BEGIN Records to use

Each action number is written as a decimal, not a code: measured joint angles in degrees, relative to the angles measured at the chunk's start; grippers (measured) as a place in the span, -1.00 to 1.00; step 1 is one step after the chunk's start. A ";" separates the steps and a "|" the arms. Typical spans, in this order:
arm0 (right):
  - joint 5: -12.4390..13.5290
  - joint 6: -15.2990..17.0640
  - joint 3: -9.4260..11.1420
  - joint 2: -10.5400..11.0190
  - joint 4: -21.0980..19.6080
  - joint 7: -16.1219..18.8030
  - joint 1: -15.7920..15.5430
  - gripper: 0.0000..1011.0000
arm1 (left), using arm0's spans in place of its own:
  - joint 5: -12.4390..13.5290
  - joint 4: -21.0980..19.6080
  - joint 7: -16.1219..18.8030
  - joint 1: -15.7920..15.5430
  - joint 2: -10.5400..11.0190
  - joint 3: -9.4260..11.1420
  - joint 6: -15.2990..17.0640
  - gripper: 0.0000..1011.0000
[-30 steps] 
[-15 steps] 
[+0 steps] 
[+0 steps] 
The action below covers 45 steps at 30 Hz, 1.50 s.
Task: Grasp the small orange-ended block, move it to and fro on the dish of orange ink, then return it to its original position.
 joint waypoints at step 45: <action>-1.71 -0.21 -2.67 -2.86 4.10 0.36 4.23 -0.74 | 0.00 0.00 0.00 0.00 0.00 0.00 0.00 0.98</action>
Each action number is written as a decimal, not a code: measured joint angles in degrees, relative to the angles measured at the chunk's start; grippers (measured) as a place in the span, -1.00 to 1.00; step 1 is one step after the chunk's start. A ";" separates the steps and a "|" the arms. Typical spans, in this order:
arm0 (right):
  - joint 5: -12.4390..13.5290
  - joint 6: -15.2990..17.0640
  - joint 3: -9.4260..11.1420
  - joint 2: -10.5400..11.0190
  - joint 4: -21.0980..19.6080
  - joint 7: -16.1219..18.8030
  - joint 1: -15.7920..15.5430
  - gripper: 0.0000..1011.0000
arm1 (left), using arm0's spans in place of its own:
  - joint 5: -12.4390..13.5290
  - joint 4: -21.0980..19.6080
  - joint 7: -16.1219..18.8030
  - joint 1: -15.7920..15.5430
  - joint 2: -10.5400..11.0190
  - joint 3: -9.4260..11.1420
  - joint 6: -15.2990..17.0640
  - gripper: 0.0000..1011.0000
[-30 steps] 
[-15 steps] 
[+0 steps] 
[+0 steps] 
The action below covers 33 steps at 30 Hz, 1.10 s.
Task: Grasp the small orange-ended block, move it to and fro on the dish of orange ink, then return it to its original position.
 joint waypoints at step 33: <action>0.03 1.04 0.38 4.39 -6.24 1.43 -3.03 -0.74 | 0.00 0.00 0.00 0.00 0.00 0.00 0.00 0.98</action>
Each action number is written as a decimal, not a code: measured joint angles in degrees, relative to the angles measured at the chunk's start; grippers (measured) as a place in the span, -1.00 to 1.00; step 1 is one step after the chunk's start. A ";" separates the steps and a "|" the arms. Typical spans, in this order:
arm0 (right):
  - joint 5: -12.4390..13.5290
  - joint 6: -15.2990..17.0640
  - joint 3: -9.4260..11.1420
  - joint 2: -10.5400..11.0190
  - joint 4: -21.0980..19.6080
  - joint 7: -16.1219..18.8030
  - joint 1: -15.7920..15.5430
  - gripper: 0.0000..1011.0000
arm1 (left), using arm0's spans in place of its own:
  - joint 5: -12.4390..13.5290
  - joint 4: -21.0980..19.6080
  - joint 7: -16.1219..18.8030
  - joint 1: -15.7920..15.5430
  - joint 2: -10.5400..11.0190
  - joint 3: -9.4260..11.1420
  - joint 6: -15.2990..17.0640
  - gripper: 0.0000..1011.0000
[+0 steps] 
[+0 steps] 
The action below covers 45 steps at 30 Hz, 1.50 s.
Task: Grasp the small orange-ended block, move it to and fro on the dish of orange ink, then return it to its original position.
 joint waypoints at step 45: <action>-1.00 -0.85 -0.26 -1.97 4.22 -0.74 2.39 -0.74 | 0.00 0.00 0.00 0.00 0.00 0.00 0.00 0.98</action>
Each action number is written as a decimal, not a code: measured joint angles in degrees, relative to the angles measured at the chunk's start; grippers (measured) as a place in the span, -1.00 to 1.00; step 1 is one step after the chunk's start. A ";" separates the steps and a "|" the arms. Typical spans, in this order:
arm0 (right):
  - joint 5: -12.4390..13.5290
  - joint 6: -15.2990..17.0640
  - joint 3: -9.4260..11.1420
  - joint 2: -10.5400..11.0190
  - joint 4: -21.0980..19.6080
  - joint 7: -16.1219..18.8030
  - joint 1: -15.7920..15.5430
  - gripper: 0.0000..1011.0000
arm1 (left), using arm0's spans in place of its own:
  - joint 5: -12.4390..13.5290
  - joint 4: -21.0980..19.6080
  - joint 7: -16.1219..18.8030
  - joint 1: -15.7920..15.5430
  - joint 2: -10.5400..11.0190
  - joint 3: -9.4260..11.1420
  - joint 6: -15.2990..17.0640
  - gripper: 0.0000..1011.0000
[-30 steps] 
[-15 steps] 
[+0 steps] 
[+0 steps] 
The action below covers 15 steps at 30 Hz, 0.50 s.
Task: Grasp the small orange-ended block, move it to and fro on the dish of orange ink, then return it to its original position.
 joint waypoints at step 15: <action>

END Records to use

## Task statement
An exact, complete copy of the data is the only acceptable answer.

## Answer to the exercise
Each action number is written as a decimal, not a code: measured joint angles in degrees, relative to the angles measured at the chunk's start; grippers (measured) as a place in the span, -1.00 to 1.00; step 1 is one step after the chunk's start. A ";" separates the steps and a "|" the arms. Typical spans, in this order:
arm0 (right):
  - joint 5: -12.4390..13.5290
  - joint 6: -15.2990..17.0640
  - joint 3: -9.4260..11.1420
  - joint 2: -10.5400..11.0190
  - joint 4: -21.0980..19.6080
  - joint 7: -16.1219..18.8030
  - joint 1: -15.7920..15.5430
  - gripper: 0.0000..1011.0000
arm1 (left), using arm0's spans in place of its own:
  - joint 5: -12.4390..13.5290
  - joint 4: -21.0980..19.6080
  - joint 7: -16.1219..18.8030
  - joint 1: -15.7920..15.5430
  - joint 2: -10.5400..11.0190
  - joint 3: -9.4260..11.1420
  - joint 6: -15.2990..17.0640
  - gripper: 0.0000..1011.0000
[-30 steps] 
[-15 steps] 
[+0 steps] 
[+0 steps] 
The action below covers 45 steps at 30 Hz, 1.50 s.
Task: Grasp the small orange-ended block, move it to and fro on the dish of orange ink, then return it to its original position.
 joint waypoints at step 45: <action>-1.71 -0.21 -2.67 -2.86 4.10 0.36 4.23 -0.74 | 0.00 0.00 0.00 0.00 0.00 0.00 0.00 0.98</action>
Each action number is written as a decimal, not a code: measured joint angles in degrees, relative to the angles measured at the chunk's start; grippers (measured) as a place in the span, -1.00 to 1.00; step 1 is one step after the chunk's start. A ";" separates the steps and a "|" the arms. Typical spans, in this order:
arm0 (right):
  - joint 5: -12.4390..13.5290
  - joint 6: -15.2990..17.0640
  - joint 3: -9.4260..11.1420
  - joint 2: -10.5400..11.0190
  - joint 4: -21.0980..19.6080
  - joint 7: -16.1219..18.8030
  - joint 1: -15.7920..15.5430
  - gripper: 0.0000..1011.0000
arm1 (left), using arm0's spans in place of its own:
  - joint 5: -12.4390..13.5290
  - joint 4: -21.0980..19.6080
  - joint 7: -16.1219..18.8030
  - joint 1: -15.7920..15.5430
  - joint 2: -10.5400..11.0190
  - joint 3: -9.4260..11.1420
  - joint 6: -15.2990..17.0640
  - gripper: 0.0000..1011.0000
[-30 steps] 
[-15 steps] 
[+0 steps] 
[+0 steps] 
The action below covers 33 steps at 30 Hz, 1.10 s.
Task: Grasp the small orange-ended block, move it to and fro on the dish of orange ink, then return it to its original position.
 joint waypoints at step 33: <action>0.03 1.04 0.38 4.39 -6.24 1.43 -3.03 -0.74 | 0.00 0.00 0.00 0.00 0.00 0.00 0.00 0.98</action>
Each action number is written as a decimal, not a code: measured joint angles in degrees, relative to the angles measured at the chunk's start; grippers (measured) as a place in the span, -1.00 to 1.00; step 1 is one step after the chunk's start. A ";" separates the steps and a "|" the arms. Typical spans, in this order:
arm0 (right):
  - joint 5: -12.4390..13.5290
  - joint 6: -15.2990..17.0640
  - joint 3: -9.4260..11.1420
  - joint 2: -10.5400..11.0190
  - joint 4: -21.0980..19.6080
  - joint 7: -16.1219..18.8030
  - joint 1: -15.7920..15.5430
  - gripper: 0.0000..1011.0000
arm1 (left), using arm0's spans in place of its own:
  - joint 5: -12.4390..13.5290
  - joint 4: -21.0980..19.6080
  - joint 7: -16.1219..18.8030
  - joint 1: -15.7920..15.5430
  - joint 2: -10.5400..11.0190
  - joint 3: -9.4260..11.1420
  - joint 6: -15.2990..17.0640
  - gripper: 0.0000..1011.0000
[+0 steps] 
[+0 steps] 
The action below covers 45 steps at 30 Hz, 1.50 s.
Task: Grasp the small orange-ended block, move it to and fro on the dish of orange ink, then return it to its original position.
 joint waypoints at step 45: <action>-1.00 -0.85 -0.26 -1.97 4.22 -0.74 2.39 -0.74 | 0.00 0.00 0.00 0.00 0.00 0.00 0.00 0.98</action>
Each action number is written as a decimal, not a code: measured joint angles in degrees, relative to the angles measured at the chunk's start; grippers (measured) as a place in the span, -1.00 to 1.00; step 1 is one step after the chunk's start. A ";" separates the steps and a "|" the arms. Typical spans, in this order:
arm0 (right):
  - joint 5: -12.4390..13.5290
  - joint 6: -15.2990..17.0640
  - joint 3: -9.4260..11.1420
  - joint 2: -10.5400..11.0190
  - joint 4: -21.0980..19.6080
  - joint 7: -16.1219..18.8030
  - joint 1: -15.7920..15.5430
  - gripper: 0.0000..1011.0000
arm1 (left), using arm0's spans in place of its own:
  - joint 5: -12.4390..13.5290
  - joint 4: -21.0980..19.6080
  - joint 7: -16.1219..18.8030
  - joint 1: -15.7920..15.5430
  - joint 2: -10.5400..11.0190
  - joint 3: -9.4260..11.1420
  - joint 6: -15.2990..17.0640
  - gripper: 0.0000..1011.0000
[-30 steps] 
[-15 steps] 
[+0 steps] 
[+0 steps] 
The action below covers 15 steps at 30 Hz, 0.50 s.
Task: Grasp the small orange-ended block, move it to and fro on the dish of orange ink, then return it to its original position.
 joint waypoints at step 15: <action>

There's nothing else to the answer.